After head fake, Miley gets ball in Game 6 for actual start
Lefty hopes to pitch longer this time as club tries to stay alive
LOS ANGELES — The next time Wade Miley steps on the mound for the Brewers, on Friday at Miller Park in Milwaukee, with the season on the line, he promises it will be for real.
It will not be like his performance in Game 5 of the National League Championship Series on Wednesday, which was more acting than actual pitching. Days before, the Brewers had announced that Miley, a lefthanded pitcher, would start the game, and he participated in the customary news conference. To take advantage of the matchup, the Los Angeles Dodgers stacked their lineup with mostly righthanded batters.
But Miley faced only one hitter, the lefthanded leadoff batter, Cody Bellinger, who walked, and was replaced with Brandon Woodruff, a righthander who served more like the traditional starting pitcher. It was a surprising and bold move by Brewers manager Craig Counsell.
“Not many of them knew,” Miley said of his teammates. “We kept it a pretty good secret for most of the time.”
Once the Dodgers and even Miley’s own teammates saw Woodruff warming up in the bullpen in the first inning, they realized the tactical maneuver underway. Similar schemes have been pulled in the past, in the 1924 World Series and the 1990 NLCS, for example.

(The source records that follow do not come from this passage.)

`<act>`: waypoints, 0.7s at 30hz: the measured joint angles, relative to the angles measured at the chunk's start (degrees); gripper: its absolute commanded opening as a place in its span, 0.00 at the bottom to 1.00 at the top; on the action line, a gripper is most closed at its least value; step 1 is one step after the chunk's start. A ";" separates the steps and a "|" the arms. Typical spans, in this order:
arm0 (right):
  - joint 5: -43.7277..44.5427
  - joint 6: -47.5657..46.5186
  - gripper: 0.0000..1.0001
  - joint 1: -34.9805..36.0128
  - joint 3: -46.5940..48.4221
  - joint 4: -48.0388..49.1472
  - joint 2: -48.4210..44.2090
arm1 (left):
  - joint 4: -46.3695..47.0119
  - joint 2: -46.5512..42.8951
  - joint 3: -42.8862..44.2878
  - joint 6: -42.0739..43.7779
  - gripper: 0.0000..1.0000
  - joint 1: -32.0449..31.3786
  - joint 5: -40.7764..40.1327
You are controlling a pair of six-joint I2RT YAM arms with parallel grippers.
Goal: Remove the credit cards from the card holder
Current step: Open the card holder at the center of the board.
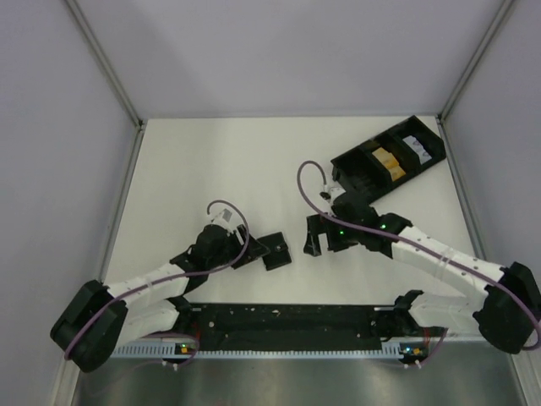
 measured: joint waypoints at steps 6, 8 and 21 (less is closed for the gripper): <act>9.62 -1.55 0.93 8.68 13.11 -0.13 15.63 | 0.61 -0.50 -0.17 -0.35 0.56 0.00 -4.70; 12.44 -2.08 0.86 11.02 17.57 0.00 20.74 | 0.87 2.34 0.35 -0.17 0.55 0.00 -4.81; 17.29 -2.58 0.54 15.47 25.81 -0.72 36.48 | 7.93 12.46 2.08 -0.20 0.31 0.00 -3.41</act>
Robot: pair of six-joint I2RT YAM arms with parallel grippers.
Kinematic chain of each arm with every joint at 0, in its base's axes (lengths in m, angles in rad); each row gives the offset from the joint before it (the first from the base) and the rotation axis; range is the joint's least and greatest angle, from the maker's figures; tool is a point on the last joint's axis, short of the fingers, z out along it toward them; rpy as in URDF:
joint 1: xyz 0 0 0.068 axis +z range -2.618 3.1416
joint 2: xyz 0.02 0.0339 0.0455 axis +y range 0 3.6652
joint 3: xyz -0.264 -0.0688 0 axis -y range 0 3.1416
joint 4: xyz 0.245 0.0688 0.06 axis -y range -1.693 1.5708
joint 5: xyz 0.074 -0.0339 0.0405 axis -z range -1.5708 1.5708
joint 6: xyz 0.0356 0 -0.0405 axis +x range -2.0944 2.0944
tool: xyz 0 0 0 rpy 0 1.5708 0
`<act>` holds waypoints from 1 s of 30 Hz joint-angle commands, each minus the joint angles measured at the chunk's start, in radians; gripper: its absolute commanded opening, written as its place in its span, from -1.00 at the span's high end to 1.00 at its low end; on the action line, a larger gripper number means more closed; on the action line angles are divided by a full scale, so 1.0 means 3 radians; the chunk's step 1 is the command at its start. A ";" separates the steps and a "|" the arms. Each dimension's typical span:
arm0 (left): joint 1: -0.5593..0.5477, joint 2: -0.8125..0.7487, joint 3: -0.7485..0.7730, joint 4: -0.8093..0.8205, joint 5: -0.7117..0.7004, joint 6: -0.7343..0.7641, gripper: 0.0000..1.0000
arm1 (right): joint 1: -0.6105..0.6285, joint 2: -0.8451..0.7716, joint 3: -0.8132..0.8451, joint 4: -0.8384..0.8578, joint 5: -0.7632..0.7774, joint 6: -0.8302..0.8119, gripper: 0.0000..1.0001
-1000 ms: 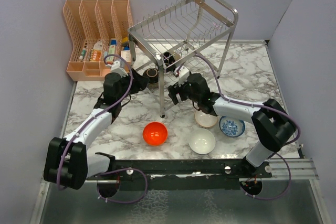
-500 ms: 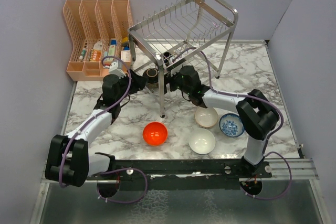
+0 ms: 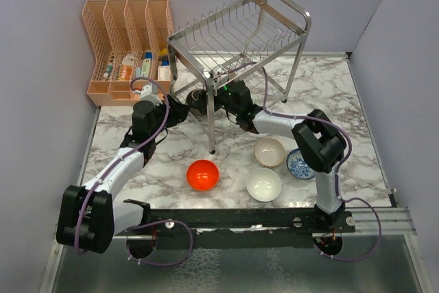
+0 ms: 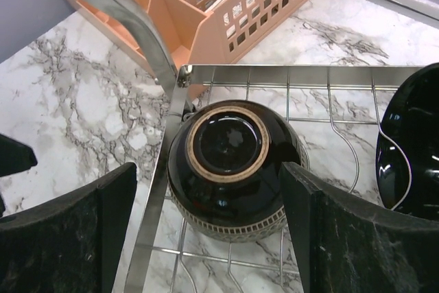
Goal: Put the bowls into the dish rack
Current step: Adjust the bowl in the dish rack.
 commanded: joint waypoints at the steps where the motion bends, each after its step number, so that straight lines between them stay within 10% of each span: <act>1: 0.0015 -0.0069 -0.0035 0.0028 -0.0039 0.0023 -0.12 | 0.0002 0.0236 0.0250 -0.0026 -0.0011 0.0067 -0.67; 30: 0.0026 -0.0153 -0.0046 -0.0055 -0.0039 0.0055 -0.12 | 0.0003 0.0454 0.0399 -0.0175 0.1045 0.0184 -0.51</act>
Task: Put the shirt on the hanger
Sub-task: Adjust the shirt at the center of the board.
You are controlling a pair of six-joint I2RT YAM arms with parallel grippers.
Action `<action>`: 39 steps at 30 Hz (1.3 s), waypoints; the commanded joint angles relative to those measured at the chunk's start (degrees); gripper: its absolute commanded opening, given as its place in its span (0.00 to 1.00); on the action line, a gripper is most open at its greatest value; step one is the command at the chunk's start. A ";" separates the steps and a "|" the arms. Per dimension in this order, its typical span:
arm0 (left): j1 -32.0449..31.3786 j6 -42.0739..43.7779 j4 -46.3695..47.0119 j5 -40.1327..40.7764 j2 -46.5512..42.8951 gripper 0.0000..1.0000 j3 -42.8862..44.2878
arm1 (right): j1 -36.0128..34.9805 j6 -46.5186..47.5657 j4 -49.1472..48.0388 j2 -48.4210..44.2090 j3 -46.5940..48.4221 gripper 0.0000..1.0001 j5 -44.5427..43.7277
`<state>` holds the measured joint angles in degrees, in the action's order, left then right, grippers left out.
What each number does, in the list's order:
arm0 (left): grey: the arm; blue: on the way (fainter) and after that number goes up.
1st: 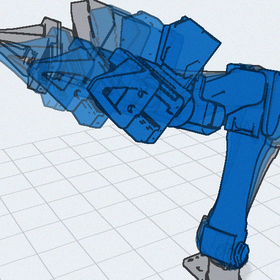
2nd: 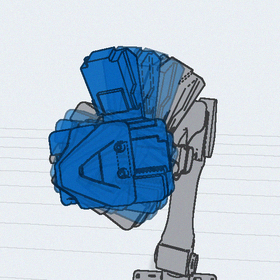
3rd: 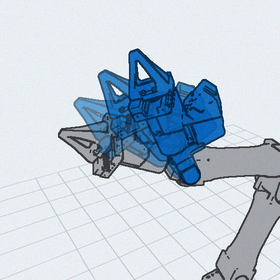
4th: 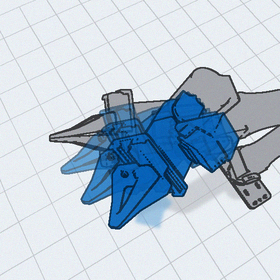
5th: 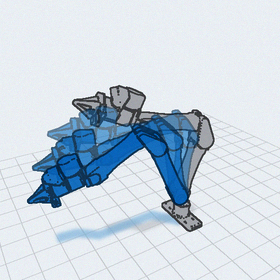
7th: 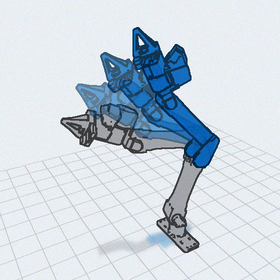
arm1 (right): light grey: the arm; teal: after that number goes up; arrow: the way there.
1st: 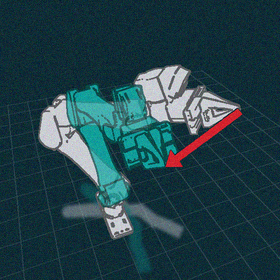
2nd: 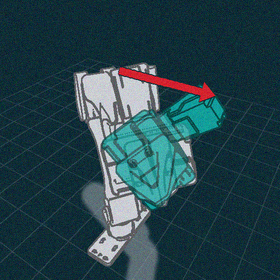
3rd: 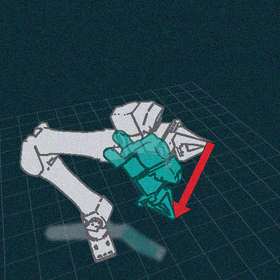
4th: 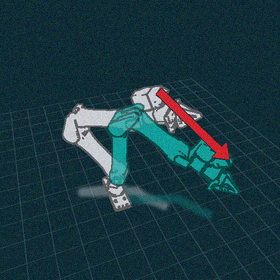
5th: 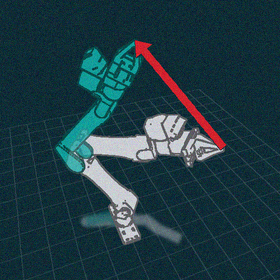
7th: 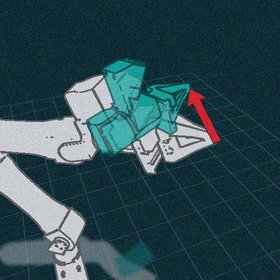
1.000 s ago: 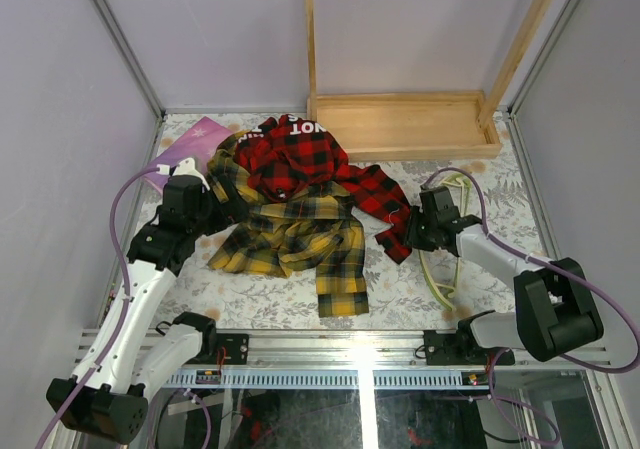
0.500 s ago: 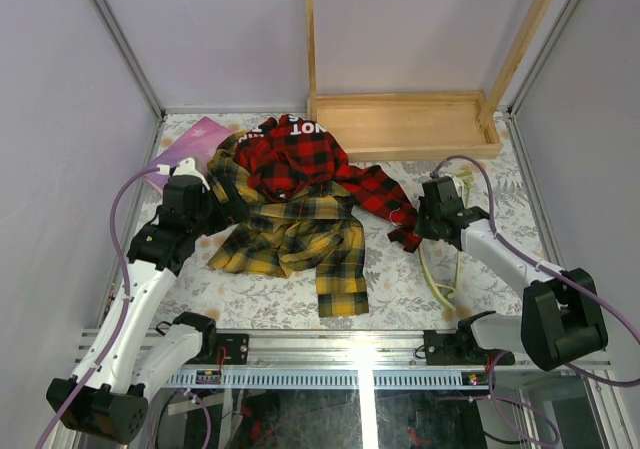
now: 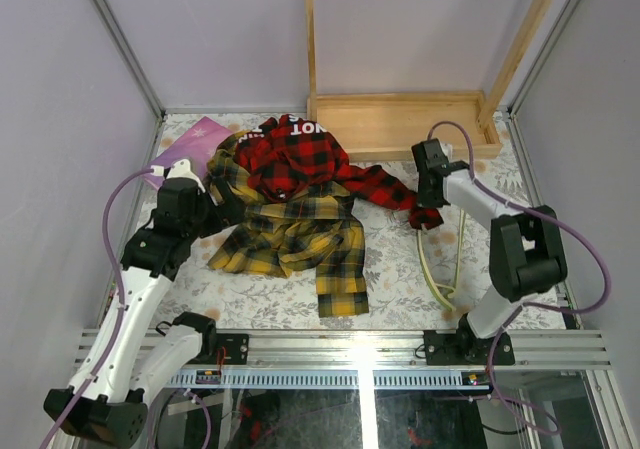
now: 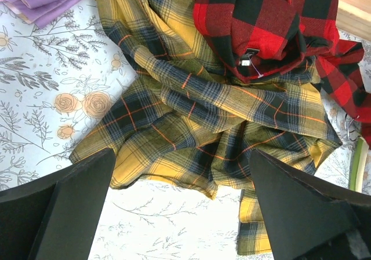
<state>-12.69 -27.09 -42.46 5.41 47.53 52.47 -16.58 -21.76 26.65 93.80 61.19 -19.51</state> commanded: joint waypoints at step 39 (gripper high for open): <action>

This one fit squarely within the trends of modern baseball and the Brewers’ larger ethos, particularly during this postseason: employing creative strategies with a staff built around relief pitchers.
“That’s kind of just how we roll over here, man,” said Christian Yelich, the Brewers’ star right fielder. “It’s been working out.”
Believers in ‘bullpenning’
Although the Dodgers sit one game away from consecutive World Series berths after winning, 5-2, in Game 5, the surprising Brewers would not have reached this far without these unusual approaches. Some of it is known as “bullpenning,” the changing of the traditional roles for starting and relief pitchers to maximize matchups against an opponent.
Throughout the regular season, the Brewers followed a modern baseball tenet of preventing some starting pitchers from facing an opposing lineup a third time in a game because the hitter has the advantage.
Only three teams in the NL leaned less on their rotation this season than the Brewers; they averaged only 52⁄3 innings per start. This allowed the Brewers to rely more on their strength: their talented and deep group of relief pitchers, like Josh Hader, Corey Knebel, Jeremy Jeffress, Corbin Burnes, Woodruff and others. But even calling them relief pitchers is a misnomer.
“We’re trying to get away from what the word ‘starter’ and ‘reliever’ means,” Counsell said before the playoffs began this month. He added later, “We just feel like with the pitchers that we have available that they’re going to share the 27 outs.”
Thankfully for the Brewers, some of the pitchers stashed in the bullpen — Junior Guerra, Freddy Peralta, Burnes and Woodruff — have been starters this season and are accustomed to throwing more. In Game 5, Woodruff threw 51⁄3 stout innings but was charged with three runs (two earned) after he and Burnes sputtered some in the sixth.
Knebel, Hader ready to go
Perhaps one silver lining in the Brewers’ Game 5 loss was that their best relief pitchers, Knebel and Hader, were not used.
Coupled with Thursday’s day off, Hader and Knebel are ready to carry a heavy load in a win-or-gohome Game 6, and, if necessary, Game 7 the next day.
“We’re going back home, to me, in a position of strength,” Counsell said.
And that begins with Miley, who has tossed 101⁄3 scoreless innings this postseason. On Friday, he will become the first pitcher to start consecutive playoff games in a series since George Earnshaw in the 1930 World Series.
Miley’s “start” Wednesday served as his between-starts bullpen session. After warming up, he threw only five pitches in the game. He will essentially start Game 6 on regular rest. Although he agreed with the misdirection in the previous game, he said he was ready to pitch longer this time.